Exercise instructions:
Go to the line holding "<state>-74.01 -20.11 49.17" in the entries below and write out exactly every line down to and including the line holding "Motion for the".

Entries taken from a collection:
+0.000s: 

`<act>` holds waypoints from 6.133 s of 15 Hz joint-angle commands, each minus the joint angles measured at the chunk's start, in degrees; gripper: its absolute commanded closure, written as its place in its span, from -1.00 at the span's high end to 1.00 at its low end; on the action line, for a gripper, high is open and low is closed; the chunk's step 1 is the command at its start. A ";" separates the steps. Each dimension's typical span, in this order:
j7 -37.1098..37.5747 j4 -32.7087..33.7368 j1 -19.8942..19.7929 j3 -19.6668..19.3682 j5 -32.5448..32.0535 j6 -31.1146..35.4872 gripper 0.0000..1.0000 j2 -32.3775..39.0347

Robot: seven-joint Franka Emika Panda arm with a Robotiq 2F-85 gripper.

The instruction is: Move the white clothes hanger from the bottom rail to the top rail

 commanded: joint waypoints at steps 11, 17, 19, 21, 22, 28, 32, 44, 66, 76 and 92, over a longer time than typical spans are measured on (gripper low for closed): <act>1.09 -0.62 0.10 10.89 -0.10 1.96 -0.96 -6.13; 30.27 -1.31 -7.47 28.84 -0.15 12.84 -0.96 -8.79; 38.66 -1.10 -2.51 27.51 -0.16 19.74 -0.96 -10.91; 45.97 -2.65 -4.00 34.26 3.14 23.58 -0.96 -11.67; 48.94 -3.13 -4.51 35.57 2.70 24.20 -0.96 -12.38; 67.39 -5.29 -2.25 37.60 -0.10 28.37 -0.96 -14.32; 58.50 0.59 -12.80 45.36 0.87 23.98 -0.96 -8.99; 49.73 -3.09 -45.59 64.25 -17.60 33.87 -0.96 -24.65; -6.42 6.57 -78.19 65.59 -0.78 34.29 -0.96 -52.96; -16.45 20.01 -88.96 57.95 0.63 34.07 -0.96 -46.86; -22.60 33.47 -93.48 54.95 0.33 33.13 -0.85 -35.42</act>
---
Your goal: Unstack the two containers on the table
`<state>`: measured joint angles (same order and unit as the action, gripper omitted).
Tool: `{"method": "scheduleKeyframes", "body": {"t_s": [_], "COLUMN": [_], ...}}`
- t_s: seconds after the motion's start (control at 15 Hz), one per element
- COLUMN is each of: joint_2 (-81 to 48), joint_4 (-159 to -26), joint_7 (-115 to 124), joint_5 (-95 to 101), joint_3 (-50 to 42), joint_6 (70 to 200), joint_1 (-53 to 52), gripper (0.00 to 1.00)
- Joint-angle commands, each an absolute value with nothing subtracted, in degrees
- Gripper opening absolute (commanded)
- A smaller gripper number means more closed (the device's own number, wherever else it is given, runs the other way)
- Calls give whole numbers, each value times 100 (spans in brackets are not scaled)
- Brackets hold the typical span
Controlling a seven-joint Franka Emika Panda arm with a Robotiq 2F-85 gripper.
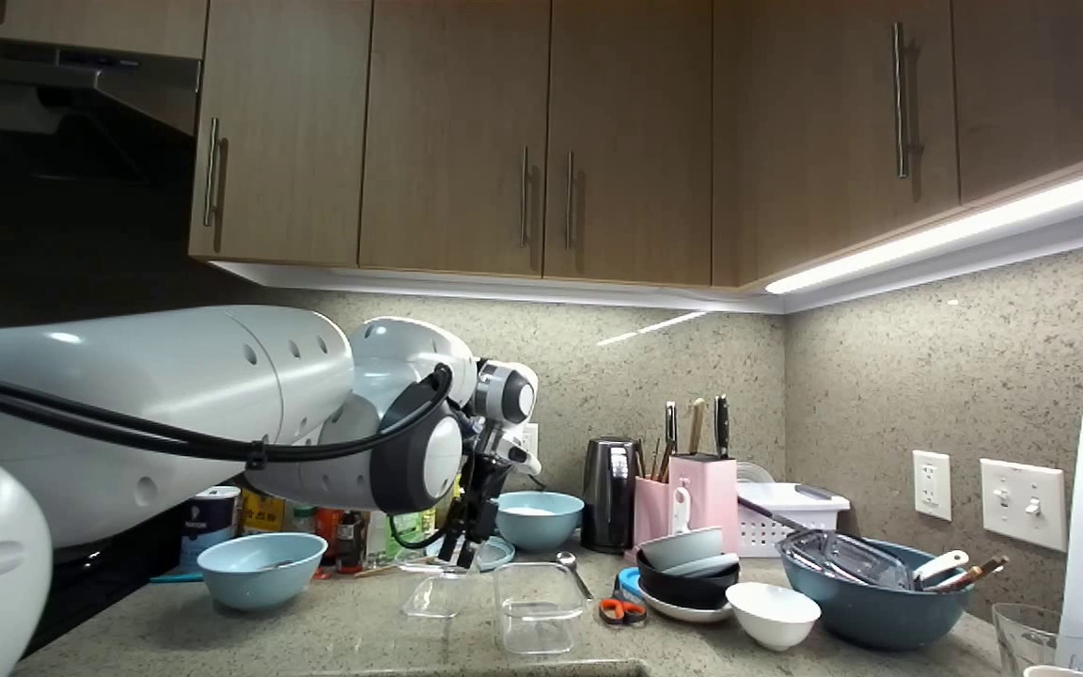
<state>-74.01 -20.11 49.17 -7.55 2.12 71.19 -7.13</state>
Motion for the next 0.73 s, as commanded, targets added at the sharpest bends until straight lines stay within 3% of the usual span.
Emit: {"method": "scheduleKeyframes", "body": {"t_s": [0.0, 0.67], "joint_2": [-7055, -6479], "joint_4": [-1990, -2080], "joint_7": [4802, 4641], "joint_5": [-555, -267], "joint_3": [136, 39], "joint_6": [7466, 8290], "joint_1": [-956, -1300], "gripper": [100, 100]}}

Answer to the exercise:
<state>-74.01 -20.11 49.17 -7.55 2.12 71.19 -7.13</state>
Motion for the next 0.73 s, as commanded, targets added at the sharpest bends until straight lines stay within 3% of the usual span.

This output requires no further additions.